Portriat of Charlotte Thomas Mercer

Professor and author Charlotte Thomas, Ph.D., will examine “A Republic, If We Can Keep It: Institutions, Conventions and our Written Constitution” during a special Constitution Day address at Hanover College.

The address will be held Monday, Sept. 20, at 7 p.m. in the Ogle Center. Limited admission is available to the free lecture. Face-coverings are required.

Thomas serves as professor of philosophy, director of the “Great Books” program and director of the philosophy and art study abroad program at Mercer University in Macon, Ga. She specializes in the philosophy and culture of ancient Greece with an interest in other ancient cultures.

She teaches the history of ancient philosophy, human nature and art, along with introductory ethics courses that include significant service-learning components. She has taught all courses in Mercer’s “Great Books” program and, in recent years, has taught materials for first-semester college students that begin with Homer and end with Plato.

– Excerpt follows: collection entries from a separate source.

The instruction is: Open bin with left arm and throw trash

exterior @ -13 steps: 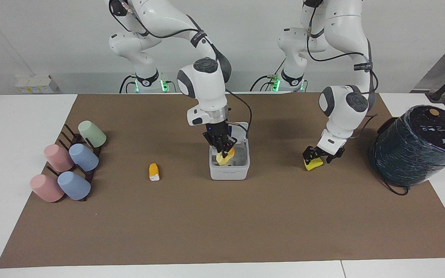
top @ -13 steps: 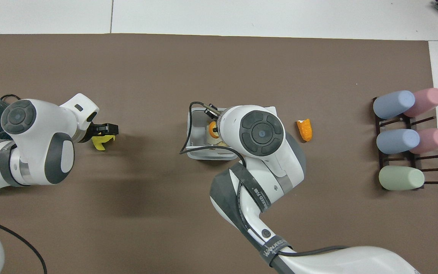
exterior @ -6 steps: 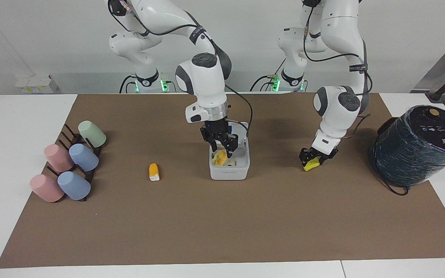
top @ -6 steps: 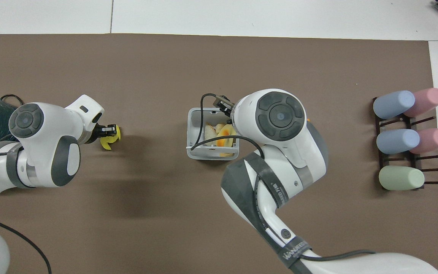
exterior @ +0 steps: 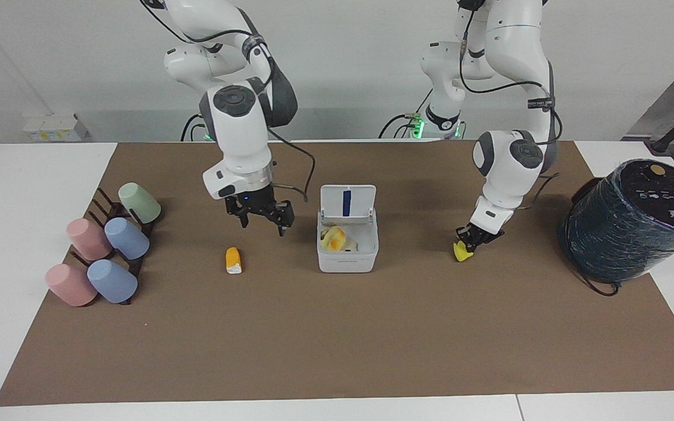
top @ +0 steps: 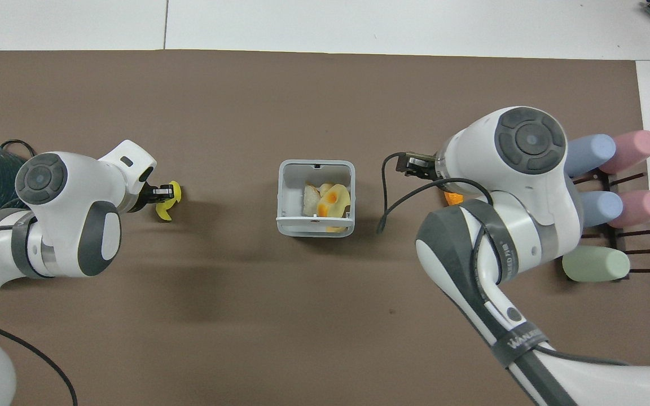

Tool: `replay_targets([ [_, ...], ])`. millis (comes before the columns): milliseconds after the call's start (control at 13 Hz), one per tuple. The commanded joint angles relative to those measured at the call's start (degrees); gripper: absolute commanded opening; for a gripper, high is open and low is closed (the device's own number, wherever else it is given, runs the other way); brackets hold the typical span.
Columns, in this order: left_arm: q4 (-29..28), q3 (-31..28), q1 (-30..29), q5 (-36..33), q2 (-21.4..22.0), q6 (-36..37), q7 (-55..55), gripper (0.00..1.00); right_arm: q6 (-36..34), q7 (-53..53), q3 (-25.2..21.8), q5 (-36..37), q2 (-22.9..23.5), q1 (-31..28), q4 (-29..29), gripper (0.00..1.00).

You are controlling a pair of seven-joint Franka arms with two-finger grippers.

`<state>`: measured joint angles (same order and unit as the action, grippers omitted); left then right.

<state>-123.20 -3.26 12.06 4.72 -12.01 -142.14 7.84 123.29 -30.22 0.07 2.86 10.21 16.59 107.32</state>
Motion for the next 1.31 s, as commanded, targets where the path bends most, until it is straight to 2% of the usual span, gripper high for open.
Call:
replay_targets([
  [0, 5.0, -0.6, 2.1, -1.1, -1.2, 2.0, 1.3, 0.0, 5.8, 9.7, 0.7, 0.7, -3.5, -3.1, 8.8, 1.0],
  [231, 15.3, -0.3, 4.4, -1.0, -1.6, 11.9, 5.1, 0.0, 13.4, 14.5, 0.7, 0.7, -3.3, -5.4, 14.3, 1.0],
  [385, 22.6, -0.3, 8.3, -1.0, -1.9, 19.5, 12.3, 0.0, 17.8, 15.4, 0.7, 0.7, -1.6, -6.2, 15.0, 1.0],
  [462, 24.4, -0.3, 10.1, -1.0, -1.7, 21.8, 15.1, 0.0, 18.9, 15.5, 0.7, 0.7, -0.6, -6.4, 15.0, 1.0],
  [692, 26.4, 0.1, 16.4, -0.6, -1.4, 23.8, 23.1, 0.0, 24.5, 15.4, 0.6, 0.7, 3.1, -6.5, 15.0, 1.0],
  [923, 25.9, 0.2, 22.6, -0.5, -1.3, 22.7, 28.8, 0.0, 26.0, 17.3, 0.6, 0.7, 3.9, -6.7, 16.2, 1.0],
  [1000, 25.6, 0.2, 24.2, -0.3, -1.1, 21.7, 30.6, 0.0, 26.0, 19.0, 0.6, 0.7, 3.9, -7.3, 16.2, 0.84],
  [1154, 25.2, 0.2, 26.6, -0.2, -1.1, 19.6, 33.9, 0.0, 26.0, 19.8, 0.6, 0.7, 3.9, -7.9, 16.3, 0.28],
  [1231, 25.2, 0.2, 26.8, -0.2, -1.1, 18.9, 34.5, 0.09, 26.3, 19.8, 0.7, 0.7, 3.9, -8.0, 16.2, 0.09],
])
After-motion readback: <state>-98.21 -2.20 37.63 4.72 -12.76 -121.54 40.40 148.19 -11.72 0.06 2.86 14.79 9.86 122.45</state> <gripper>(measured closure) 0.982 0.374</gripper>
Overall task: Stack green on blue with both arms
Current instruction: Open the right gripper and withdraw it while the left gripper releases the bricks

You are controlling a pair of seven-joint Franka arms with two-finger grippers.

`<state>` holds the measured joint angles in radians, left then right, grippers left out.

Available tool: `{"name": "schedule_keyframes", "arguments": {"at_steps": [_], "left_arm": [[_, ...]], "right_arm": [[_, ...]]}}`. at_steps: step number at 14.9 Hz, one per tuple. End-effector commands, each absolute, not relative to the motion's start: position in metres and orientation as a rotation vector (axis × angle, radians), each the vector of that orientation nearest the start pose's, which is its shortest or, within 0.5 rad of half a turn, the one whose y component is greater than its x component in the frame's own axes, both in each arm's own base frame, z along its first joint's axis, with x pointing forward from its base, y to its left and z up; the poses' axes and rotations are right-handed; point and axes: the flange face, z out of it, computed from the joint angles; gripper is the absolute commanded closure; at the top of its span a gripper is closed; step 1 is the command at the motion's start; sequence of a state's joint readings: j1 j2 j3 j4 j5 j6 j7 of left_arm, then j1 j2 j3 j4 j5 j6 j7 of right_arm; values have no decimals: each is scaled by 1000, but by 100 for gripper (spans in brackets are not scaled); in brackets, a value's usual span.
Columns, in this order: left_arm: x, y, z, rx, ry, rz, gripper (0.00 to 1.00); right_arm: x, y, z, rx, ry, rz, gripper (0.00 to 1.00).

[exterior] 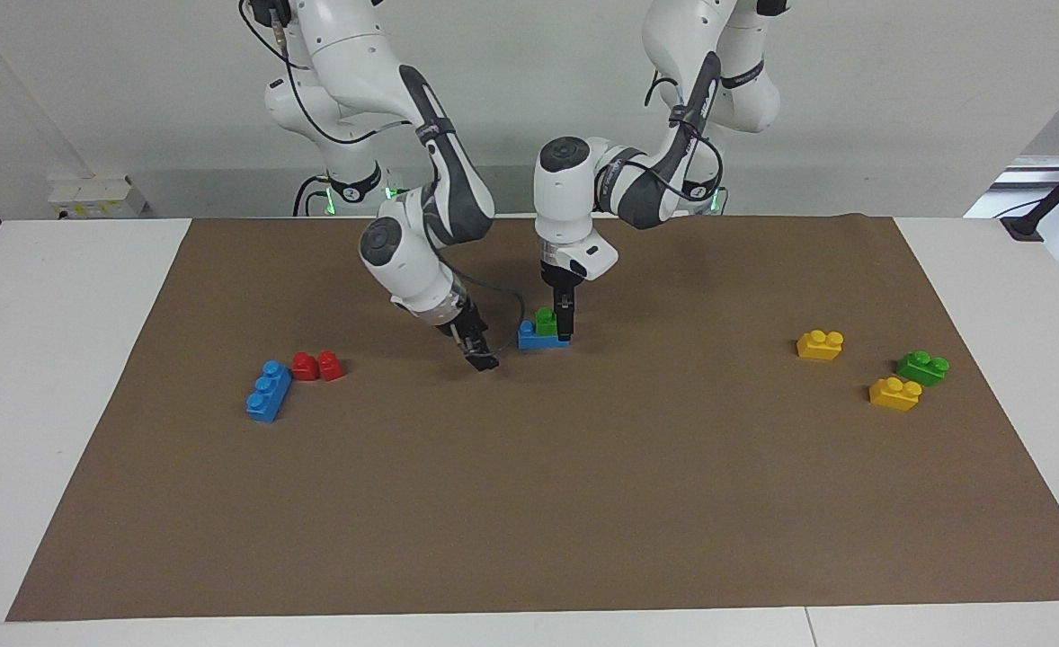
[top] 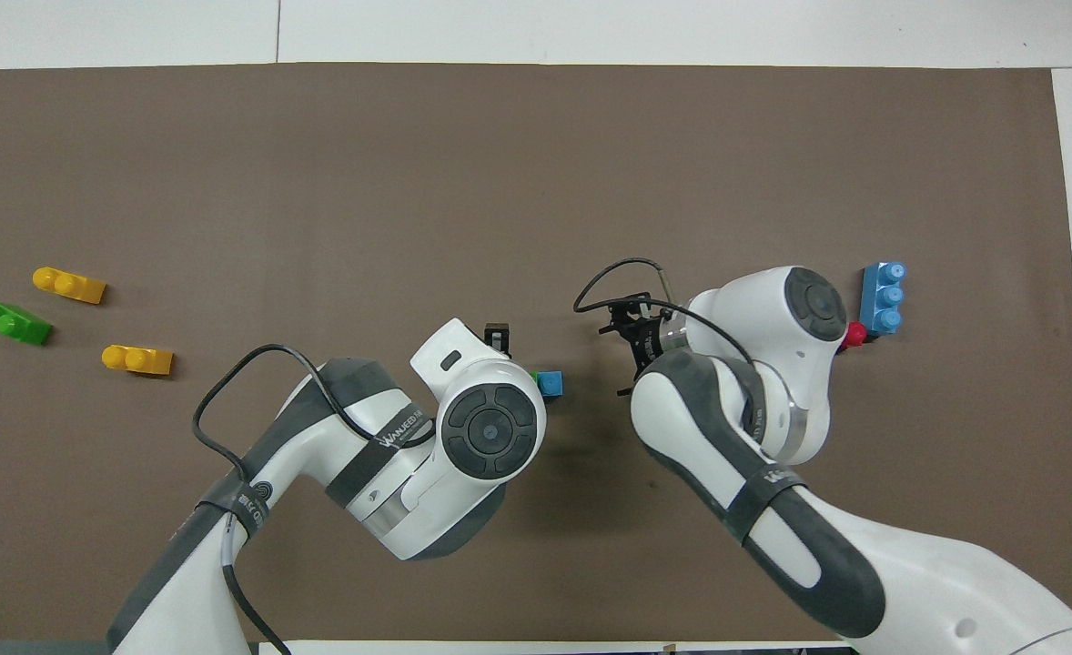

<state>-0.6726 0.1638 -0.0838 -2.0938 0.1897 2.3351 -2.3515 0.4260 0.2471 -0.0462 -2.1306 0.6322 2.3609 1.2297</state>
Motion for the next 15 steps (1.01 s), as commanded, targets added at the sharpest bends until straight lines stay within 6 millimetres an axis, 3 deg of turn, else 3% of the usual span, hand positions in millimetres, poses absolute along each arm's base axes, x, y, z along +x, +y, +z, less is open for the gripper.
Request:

Thomas also serves as co-director of Mercer’s Thomas C. and Ramona E. McDonald Center for America’s Founding Principles. The center focuses on core texts of the Western tradition and examines the cross-centuries dialogue about citizenship, human rights and political, economic and religious freedom.

The McDonald Center’s programming includes the annual A.V. Elliott Conference on Great Books and Ideas, a general education course on America’s founding principles, undergraduate research fellowships, faculty-student reading groups and summer “Great Books” programs for high school teachers and students.

Thomas, who published “The Female Drama: The Philosophical Feminine in the Soul of Plato’s Republic,” in 2019, received a bachelor’s degree in philosophy and Great Books at Mercer. She earned doctoral and master’s degrees in philosophy at Emory University.